Substantial variations of the background noise characteristics, occurring in a brief period of time, 
decrease the correlation between the current background noise characteristics and the expected 
background noise characteristics, as represented by the running averages of these characteristics. 
As the correlation diverges, the VAD 1 has increasing difficulty distinguishing frames of 
background noise from those containing voice. When the divergence reaches a critical point, the 
VAD 1 can no longer accurately distinguish the background noise from voice and, therefore, will 
no longer update the running averages of the background noise characteristics. Additionally, the 
VAD 1 will interpret all subsequent incoming signals as voice signals, thereby eliminating the 
bandwidth savings obtained by discriminating the voice and noise. 

[0014] Without some modification to the algorithm described in Recommendation G.729 Annex 
B, once the running averages of the background noise characteristics and the actual characteristics 
become critically diverged, the VAD 1 will not perform as intended through the remaining 
duration of the established link.
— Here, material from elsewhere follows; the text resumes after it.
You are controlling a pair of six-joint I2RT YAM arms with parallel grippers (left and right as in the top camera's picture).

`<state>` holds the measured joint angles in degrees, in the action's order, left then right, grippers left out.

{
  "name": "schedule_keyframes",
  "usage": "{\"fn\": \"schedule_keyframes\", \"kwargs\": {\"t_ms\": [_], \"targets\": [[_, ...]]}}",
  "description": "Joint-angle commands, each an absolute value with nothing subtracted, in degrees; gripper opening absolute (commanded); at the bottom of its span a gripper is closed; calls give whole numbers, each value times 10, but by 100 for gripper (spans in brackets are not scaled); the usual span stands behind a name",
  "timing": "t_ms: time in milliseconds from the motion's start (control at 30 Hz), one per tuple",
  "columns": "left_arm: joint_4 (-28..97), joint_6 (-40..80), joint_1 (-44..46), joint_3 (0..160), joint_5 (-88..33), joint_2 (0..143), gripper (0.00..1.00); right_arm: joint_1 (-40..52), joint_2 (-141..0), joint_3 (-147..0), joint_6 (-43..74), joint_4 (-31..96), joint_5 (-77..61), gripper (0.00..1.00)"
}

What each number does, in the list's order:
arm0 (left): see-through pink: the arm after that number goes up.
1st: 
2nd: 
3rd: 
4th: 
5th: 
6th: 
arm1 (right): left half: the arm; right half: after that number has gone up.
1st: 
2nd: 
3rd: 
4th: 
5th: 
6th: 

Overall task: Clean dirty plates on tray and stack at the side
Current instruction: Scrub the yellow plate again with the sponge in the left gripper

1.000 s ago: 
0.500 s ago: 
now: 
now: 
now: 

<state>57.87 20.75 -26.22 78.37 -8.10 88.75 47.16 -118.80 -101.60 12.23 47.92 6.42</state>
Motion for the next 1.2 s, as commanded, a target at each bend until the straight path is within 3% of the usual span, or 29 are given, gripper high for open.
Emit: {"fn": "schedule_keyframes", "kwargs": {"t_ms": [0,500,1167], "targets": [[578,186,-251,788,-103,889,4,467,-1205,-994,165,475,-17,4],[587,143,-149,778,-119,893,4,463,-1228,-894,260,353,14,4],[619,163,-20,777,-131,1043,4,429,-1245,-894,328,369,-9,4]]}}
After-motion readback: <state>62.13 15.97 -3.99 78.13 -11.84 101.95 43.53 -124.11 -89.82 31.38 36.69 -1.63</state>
Critical divergence occurs in real-world applications when: 

1. The VAD receives a very low-level signal at the onset of the channel link and for 
more than 320ms; 

2. The VAD receives a signal that is not representative of the background noise at the 
onset of the channel link and for more than 320ms; and 

3. The characteristic features of the background noise change rapidly. 

[0015] In the first instance, the beginning of the vector containing the running average of the 
background noise characteristics is initialized with all zeros. In the second instance, the vector 
contains values far different from the real background noise characteristics. And in the third 
instance, the spectral distortion, aS, will never be less than 83, as is required to cause an update.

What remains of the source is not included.